Да, Митька не изменит судьбу гарнизона. Глупо сходить с ума от жажды, когда можно спастись. Лежат в замковой библиотеке старые свитки, и только княжич знает, что осудили невинного. Как хочется согласиться с Темкой! Так много аргументов – за. И так мало – против.
– Думаешь, об осажденной крепости пишут те, кто отсиживался в соседней деревне? Нельзя, понимаешь? Нельзя. Летописцу нельзя, так же, как и воину. Он лгать не имеет права! И ты не приходи больше, слышишь? Выследят. Уходи же!

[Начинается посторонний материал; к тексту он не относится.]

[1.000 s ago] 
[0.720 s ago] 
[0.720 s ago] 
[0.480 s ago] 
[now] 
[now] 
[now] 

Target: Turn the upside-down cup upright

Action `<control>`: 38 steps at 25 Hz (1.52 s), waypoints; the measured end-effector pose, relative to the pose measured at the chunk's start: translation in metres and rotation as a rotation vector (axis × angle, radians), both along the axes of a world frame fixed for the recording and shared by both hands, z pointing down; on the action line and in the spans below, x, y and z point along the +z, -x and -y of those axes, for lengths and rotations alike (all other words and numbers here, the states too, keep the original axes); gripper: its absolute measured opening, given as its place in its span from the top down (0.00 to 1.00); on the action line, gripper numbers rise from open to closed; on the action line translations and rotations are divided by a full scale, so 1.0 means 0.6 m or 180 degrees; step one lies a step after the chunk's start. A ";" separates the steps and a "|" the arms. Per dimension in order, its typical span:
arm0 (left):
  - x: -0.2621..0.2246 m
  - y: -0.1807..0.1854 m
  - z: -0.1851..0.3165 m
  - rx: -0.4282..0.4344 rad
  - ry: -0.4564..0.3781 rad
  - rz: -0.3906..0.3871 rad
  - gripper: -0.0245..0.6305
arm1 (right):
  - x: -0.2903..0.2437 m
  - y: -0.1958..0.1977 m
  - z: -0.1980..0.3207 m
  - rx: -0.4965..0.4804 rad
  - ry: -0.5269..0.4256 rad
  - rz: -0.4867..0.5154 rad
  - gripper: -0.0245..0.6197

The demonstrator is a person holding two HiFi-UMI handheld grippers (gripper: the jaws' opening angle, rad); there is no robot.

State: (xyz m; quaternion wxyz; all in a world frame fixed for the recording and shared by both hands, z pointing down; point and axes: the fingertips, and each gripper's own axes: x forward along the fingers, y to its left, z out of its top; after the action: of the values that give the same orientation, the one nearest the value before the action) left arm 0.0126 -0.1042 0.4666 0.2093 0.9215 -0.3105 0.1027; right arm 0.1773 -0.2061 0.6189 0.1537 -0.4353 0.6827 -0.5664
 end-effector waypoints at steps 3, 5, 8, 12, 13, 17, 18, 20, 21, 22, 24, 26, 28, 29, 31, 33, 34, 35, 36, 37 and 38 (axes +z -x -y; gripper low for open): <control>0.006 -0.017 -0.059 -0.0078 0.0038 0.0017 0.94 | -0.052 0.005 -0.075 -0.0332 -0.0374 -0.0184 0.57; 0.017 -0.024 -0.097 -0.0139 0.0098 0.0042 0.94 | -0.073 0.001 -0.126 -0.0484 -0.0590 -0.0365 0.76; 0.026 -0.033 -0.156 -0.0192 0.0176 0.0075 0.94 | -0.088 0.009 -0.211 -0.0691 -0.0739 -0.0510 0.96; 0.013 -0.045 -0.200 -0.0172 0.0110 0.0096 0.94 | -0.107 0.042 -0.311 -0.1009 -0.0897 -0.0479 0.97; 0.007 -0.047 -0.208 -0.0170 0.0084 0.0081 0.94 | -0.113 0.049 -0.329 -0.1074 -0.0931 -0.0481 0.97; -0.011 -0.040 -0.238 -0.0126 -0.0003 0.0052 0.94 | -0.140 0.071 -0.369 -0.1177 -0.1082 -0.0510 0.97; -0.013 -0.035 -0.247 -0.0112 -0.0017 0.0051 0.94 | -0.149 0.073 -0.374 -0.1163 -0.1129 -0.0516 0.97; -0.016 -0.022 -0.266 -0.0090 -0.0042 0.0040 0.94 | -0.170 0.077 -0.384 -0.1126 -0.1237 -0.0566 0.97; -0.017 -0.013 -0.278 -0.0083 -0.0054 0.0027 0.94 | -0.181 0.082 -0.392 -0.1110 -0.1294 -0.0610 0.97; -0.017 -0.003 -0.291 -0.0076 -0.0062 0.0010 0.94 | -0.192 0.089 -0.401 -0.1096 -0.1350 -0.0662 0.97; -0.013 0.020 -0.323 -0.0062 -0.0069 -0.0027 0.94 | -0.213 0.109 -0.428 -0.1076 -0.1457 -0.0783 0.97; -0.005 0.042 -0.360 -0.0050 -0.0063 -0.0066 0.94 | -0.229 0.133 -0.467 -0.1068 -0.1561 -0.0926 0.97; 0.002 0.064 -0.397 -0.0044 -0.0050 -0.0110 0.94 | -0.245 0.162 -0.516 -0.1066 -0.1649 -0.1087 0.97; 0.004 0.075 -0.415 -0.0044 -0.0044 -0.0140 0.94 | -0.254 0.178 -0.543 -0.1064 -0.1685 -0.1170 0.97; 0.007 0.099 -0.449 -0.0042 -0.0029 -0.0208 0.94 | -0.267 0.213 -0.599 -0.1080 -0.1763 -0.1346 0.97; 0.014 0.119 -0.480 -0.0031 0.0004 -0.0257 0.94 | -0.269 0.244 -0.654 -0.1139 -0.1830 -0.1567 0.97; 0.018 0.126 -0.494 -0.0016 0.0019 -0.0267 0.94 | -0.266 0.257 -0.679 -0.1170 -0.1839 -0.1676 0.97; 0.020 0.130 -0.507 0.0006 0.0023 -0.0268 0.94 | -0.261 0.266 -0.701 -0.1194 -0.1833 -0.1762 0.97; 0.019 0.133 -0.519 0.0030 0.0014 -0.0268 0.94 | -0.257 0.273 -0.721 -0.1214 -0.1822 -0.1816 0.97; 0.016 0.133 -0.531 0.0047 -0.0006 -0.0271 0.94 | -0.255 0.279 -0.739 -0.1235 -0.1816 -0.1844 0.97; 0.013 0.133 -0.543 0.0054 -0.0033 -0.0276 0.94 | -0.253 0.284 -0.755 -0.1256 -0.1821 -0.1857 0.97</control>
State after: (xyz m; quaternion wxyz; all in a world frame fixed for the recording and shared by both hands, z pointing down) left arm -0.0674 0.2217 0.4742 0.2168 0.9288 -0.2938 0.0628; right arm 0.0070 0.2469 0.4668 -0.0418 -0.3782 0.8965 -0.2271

Темка набычился, уперся кулаками в стену. Где-то там, за толстой каменной кладкой, через тысячи шагов по золотой пустыне бьет источник. Холодная, свежая, чистая вода поит воздух влагой. Подставить бы ладони горстью, ткнуться губами… Митька мотнул головой:
– Я клятву королю давал.
Дверь открывается наружу, на нее нанесло столько песка, что не сразу и сдвинешь, но Митька должен это сделать. Темка, наваливаясь на створку, вкладывал всю свою злость, точно она виновата. На сапоги просыпалась бронза, ударило по глазам солнце. Все, Темка протиснется.
– Ты в крепость? Или к… источнику? – на последнем слове у Митьки сорвался голос, он облизнул губы.
Темка глянул на восход:
– Домой. Шурку перехватить, пока не ушел. Нечего ему по Пескам шляться. Митька… Ну… Пошли, а? Сразу к источнику. Там вода. Ты же мне свою отдал. Пошли!
Мотнул головой:
– Нет. Топай давай, а то хватятся.
Трудно прощаться, если не уверены, увидятся ли еще. Митьке – оставаться в умирающей от жажды крепости. Темке – дорога в Черные пески, из которых можно не вернуться.
– Иди, – повторил Митька.
– Дурак! – голос Германа накрыл мальчишек. Темка рванулся к двери, но ему заломили руки за спину. – Дурак! – повторил капитан и с размаху ударил Митьку – брызнула кровь из разбитого носа. – Мы же за вами следили! Он бы привел нас к источнику!!! Дерьмо шакалье!
Княжич отер кровь с лица, рывком поднялся. Ярость полыхнула алым огнем перед глазами:
– Как ты смеешь?!
Удар сбил с ног, заставил хлебнуть горячего, колючего воздуха. Герман наклонился, схватил Митьку за грудки. Глаза капитана светились ненавистью:
– Игры кончились, сопляки. Я из-за вашей дурости подыхать не собираюсь. Я твоего дружка на кусочки порежу, кожу сдеру, но он расскажет! Сам виноват, княжич, надо было соглашаться с ним идти.
Митька вскинул голову, встретился глазами с Темкой.
– Он не скажет.
Матерь-заступница, он не скажет!
– Скажет. Все скажет!
Помоги ему…
Темка выгнулся, рванулся из пут. Сквозь оглушающую боль послышался голос Митьки. Чудак, разве их можно сейчас в чем-то убедить? Бесполезно, подумал Темка. Бесполезно.
Боль снова покатилась вдоль позвоночника, вырвалась криком сквозь стиснутые зубы. Будь ты проклят, сволочь! Закусить губу до солоноватого привкуса. Больно! Как больно, мамочка! Скручивается мир перед глазами, как кора в жарком огне, тонет в багровом пламени. Сил нет, как больно!